- Gehlan Hithar
- Coordinates: 30°56′56″N 73°44′36″E﻿ / ﻿30.94889°N 73.74333°E
- Country: Pakistan
- Province: Punjab
- District: Kasur
- Time zone: UTC+5 (PST)

= Gehlan Hithar =

Gehlan Hithar is a town and Union Council of Kasur District, situated some 65 miles south west of Lahore, Punjab, Pakistan. It is located at 30°52'0N 74°1'60E with an altitude of 174 metres (574 feet) and lies on the main Kasur-Okara road.

It lies in the boundaries of National Assembly constituency NA 133 and Provincial constituency PP 180. Ex foreign minister Khurshid Mahmud Kasuri was MNA from this area. Currently MNA Dr. Azeem ud Din Zahid Lukhvi Ch. Ahsan Raza MPA

Local Politician Ch. Allah Dita, Ch. Abdul Khaliq, Ch. Muhammad Din, Ch. Muhammad Saddique Javed, Ch.

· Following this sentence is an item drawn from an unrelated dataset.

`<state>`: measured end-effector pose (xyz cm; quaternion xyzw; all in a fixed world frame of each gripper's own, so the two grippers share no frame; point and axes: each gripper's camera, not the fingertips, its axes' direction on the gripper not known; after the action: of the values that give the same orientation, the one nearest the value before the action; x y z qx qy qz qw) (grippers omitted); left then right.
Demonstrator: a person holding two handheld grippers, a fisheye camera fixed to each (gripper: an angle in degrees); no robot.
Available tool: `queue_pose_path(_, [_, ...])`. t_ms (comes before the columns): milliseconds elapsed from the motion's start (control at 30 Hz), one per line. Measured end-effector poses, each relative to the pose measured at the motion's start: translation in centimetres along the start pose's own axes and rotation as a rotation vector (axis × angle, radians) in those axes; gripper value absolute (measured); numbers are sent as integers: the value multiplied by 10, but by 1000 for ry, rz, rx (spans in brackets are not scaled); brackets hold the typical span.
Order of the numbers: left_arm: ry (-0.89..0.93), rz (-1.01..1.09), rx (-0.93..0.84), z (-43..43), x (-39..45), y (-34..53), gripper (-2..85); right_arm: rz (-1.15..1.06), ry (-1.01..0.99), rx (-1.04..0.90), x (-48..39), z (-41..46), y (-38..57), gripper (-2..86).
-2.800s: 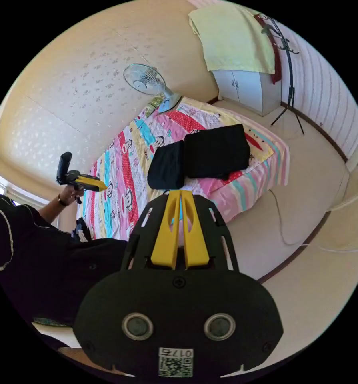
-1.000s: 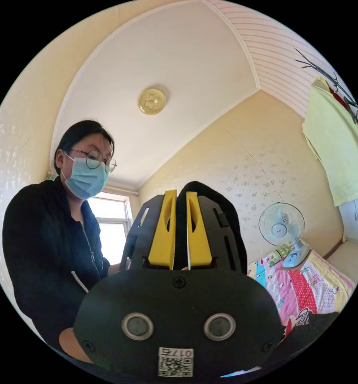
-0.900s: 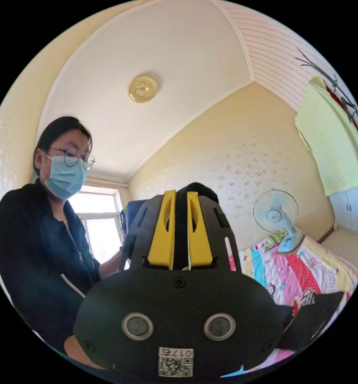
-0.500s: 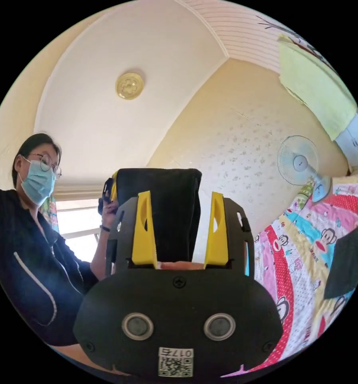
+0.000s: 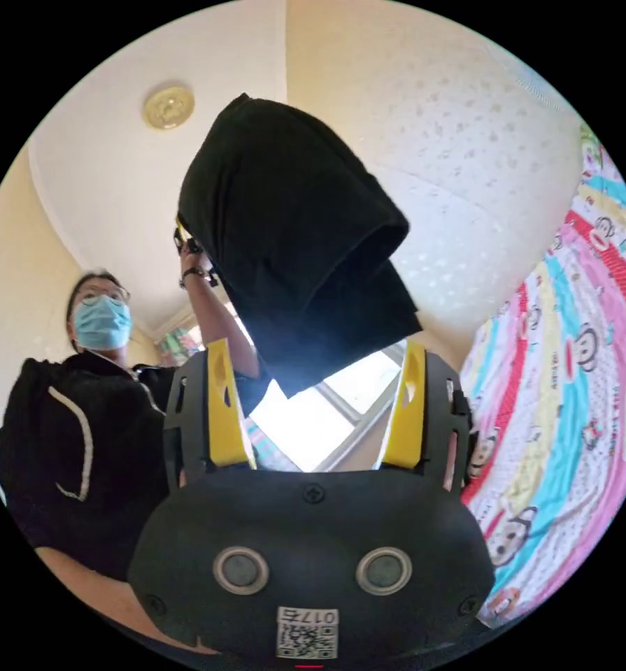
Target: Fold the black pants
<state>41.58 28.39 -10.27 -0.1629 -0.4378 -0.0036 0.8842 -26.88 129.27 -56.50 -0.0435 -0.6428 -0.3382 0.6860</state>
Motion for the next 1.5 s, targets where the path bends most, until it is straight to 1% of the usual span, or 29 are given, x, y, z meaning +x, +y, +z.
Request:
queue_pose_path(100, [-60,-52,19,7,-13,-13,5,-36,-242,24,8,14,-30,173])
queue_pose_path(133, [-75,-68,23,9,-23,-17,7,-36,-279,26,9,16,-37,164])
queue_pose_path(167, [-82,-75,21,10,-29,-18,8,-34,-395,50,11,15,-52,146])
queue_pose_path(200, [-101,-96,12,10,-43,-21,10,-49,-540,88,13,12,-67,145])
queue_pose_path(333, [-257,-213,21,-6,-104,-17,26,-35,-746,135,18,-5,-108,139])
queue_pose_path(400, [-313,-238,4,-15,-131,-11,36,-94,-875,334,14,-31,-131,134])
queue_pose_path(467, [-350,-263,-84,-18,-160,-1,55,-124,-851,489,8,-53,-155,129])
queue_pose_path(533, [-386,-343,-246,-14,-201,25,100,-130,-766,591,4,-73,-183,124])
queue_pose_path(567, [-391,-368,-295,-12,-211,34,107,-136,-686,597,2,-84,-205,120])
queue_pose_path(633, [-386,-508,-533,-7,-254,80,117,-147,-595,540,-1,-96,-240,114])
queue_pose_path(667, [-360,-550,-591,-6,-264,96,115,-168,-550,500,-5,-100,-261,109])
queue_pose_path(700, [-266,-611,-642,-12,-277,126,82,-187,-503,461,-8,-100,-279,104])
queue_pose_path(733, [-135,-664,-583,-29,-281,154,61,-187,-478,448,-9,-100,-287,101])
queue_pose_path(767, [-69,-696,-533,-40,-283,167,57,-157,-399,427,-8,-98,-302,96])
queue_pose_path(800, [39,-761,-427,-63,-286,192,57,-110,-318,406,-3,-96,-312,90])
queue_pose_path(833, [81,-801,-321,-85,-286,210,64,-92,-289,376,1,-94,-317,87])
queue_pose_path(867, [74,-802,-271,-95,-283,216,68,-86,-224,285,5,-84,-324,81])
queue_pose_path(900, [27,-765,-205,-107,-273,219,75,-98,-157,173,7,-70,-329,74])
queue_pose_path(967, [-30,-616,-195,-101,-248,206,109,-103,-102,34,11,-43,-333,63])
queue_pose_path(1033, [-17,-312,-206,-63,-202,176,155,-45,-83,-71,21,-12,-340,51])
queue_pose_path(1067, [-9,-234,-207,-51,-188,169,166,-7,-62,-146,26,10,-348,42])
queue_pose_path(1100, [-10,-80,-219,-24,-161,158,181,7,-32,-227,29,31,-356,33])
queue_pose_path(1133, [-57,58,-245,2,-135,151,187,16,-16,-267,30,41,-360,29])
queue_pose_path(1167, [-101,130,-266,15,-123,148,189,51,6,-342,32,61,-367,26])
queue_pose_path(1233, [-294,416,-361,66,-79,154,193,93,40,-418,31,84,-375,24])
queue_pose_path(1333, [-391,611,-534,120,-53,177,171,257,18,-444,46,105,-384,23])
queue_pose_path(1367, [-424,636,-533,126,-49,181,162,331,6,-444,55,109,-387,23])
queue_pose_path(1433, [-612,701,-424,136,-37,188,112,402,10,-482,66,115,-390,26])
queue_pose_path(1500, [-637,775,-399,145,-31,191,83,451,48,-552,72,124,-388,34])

Ameer Ali Sabir, Ch. Javed Shamshad as Union Chairman's

The livelihood of the people is based on agriculture with a big share of flower growing beside wheat, rice and vegetables including potatoes and maize. The flower Largest Market established on the main Depalpur road is hub of fresh flower business in Punjab particularly and Pakistan as well.

The history of Gehlan is described in a book titled "Gehlan Hithar. "Gehlan Hithar - Almost 700 people from this town are in the teaching profession, 500 people are serving in armed forces and around 250 people are in police department and about 300 people are serving in other countries like "South Korea, UAE, Saudi Arabia, United Kingdom (UK), United States and Canada and others countries. There is lot of Jatt Gehlan in India and Hithar is area name in southern Lahore division of Punjab, Pakistan.Gehlan are Saini although they are in small number but scattered all around the Punjab (Pakistan & India). Majority of them found in Hoshiarpur, Punjab (India), Kasur, Jehlam, Okara and others Districts in Punjab (Pakistan).